Exercise details >> Copy out the data word for word. The images are not part of the copy.

Given entries >>
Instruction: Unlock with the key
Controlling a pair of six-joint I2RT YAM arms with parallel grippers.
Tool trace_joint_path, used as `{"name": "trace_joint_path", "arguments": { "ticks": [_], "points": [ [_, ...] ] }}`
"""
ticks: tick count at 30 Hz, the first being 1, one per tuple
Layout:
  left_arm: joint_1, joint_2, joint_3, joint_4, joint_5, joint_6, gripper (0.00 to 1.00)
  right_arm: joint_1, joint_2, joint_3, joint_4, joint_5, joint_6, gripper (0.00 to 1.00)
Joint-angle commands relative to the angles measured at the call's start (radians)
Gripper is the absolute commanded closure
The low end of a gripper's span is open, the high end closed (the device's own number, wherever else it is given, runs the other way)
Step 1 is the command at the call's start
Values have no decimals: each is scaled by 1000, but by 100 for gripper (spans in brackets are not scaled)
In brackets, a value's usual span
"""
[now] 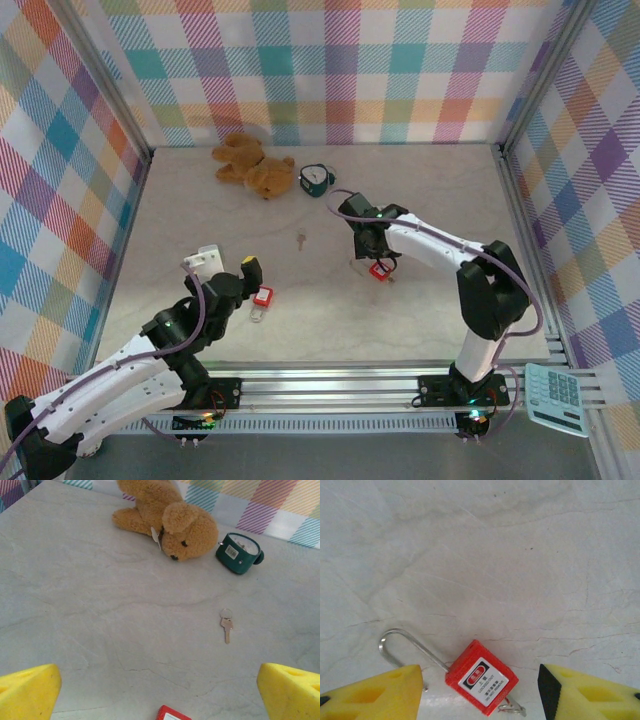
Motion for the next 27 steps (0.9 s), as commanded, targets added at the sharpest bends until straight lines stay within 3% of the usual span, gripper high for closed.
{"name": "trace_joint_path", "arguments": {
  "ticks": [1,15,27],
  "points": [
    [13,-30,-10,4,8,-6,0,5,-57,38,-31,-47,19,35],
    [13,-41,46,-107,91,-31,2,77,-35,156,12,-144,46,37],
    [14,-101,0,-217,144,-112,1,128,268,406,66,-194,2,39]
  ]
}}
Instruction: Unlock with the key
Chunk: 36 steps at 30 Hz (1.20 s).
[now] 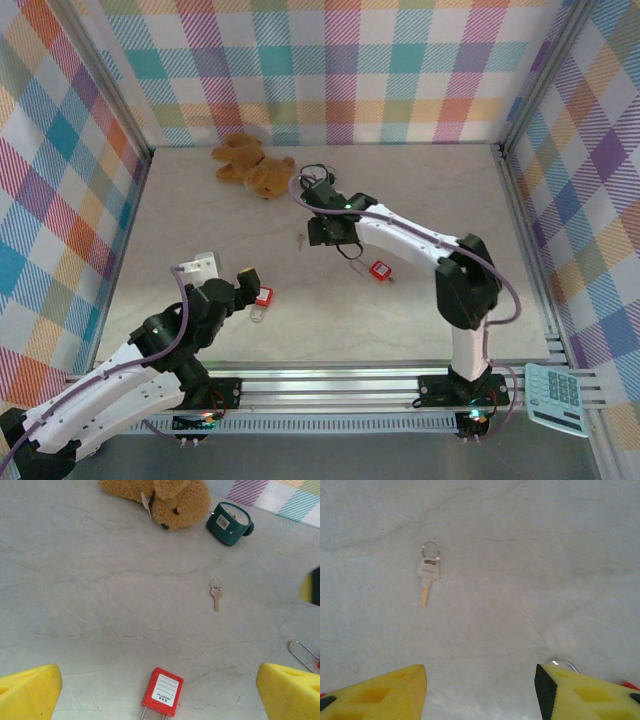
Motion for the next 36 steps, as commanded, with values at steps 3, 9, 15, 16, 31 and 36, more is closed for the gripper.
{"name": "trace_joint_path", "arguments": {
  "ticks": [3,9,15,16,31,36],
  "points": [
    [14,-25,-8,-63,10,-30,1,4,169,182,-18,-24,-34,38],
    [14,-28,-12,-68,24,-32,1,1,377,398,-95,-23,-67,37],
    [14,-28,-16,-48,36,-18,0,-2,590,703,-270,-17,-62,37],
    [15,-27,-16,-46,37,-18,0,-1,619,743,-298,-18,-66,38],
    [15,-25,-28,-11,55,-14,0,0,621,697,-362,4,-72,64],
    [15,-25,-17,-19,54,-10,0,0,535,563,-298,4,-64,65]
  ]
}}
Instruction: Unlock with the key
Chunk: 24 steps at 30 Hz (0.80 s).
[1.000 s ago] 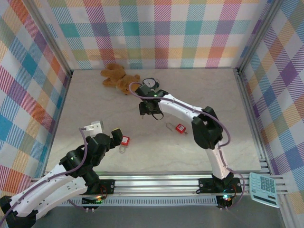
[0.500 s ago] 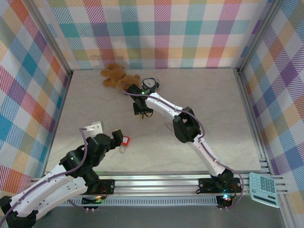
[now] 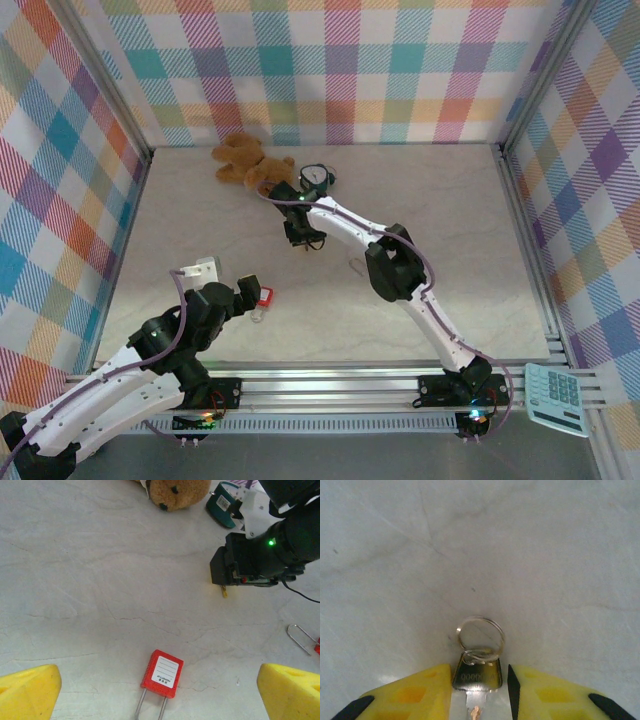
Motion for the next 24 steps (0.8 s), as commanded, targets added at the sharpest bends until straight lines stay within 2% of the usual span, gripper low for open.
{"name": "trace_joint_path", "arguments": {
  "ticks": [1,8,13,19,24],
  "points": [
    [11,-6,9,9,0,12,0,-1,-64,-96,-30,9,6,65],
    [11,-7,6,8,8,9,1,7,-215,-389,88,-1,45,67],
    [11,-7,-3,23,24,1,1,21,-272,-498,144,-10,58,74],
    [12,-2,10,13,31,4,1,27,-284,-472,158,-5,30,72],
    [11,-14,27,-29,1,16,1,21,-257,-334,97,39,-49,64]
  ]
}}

Answer box >>
Instruction: Unlock with the key
Controlling a pair of six-joint I2RT YAM arms with parallel grippers.
Tool trace_joint_path, used as `{"name": "trace_joint_path", "arguments": { "ticks": [_], "points": [ [_, ...] ] }}`
"""
ticks: tick count at 30 Hz, the first being 1, one per tuple
Layout:
  left_arm: joint_1, joint_2, joint_3, joint_4, joint_5, joint_6, gripper (0.00 to 1.00)
  right_arm: joint_1, joint_2, joint_3, joint_4, joint_5, joint_6, gripper (0.00 to 1.00)
Joint-angle commands relative to the angles measured at the call's start (radians)
Gripper is the absolute commanded closure
The low end of a gripper's span is open, the high end closed (the device's own number, wherever else it is given, runs the other way)
Step 1 is the command at the call's start
Values have no decimals: each is scaled by 1000, but by 100 for gripper (spans in brackets are not scaled)
In brackets, a value's usual span
"""
[now] 
Motion for the next 27 steps (0.9 s), as commanded, targets added at the sharpest bends until straight lines stay within 3% of the usual span, gripper high for closed.
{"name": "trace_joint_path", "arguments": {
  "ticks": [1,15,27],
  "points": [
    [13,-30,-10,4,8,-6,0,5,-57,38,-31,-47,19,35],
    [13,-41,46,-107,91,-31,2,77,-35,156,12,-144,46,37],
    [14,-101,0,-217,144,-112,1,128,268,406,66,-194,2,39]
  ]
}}
Instruction: Unlock with the key
Chunk: 36 steps at 30 Hz (1.20 s).
[now] 
Motion for the next 36 steps, as commanded, with values at steps 3, 9, 15, 16, 31 and 36, more is closed for the gripper.
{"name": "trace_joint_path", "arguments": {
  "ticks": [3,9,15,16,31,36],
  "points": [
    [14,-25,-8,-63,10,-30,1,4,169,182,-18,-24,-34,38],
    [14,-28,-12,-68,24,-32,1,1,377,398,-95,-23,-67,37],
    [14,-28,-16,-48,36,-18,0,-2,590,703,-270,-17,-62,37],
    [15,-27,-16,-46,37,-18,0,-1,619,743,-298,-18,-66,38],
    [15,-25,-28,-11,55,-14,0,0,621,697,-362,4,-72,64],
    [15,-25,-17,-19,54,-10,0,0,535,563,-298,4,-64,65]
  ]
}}
Instruction: Unlock with the key
Chunk: 24 steps at 30 Hz (0.80 s).
[1.000 s ago] 
[0.500 s ago] 
[now] 
Motion for the next 24 steps (0.8 s), as commanded, targets added at the sharpest bends until straight lines stay within 2% of the usual span, gripper low for open.
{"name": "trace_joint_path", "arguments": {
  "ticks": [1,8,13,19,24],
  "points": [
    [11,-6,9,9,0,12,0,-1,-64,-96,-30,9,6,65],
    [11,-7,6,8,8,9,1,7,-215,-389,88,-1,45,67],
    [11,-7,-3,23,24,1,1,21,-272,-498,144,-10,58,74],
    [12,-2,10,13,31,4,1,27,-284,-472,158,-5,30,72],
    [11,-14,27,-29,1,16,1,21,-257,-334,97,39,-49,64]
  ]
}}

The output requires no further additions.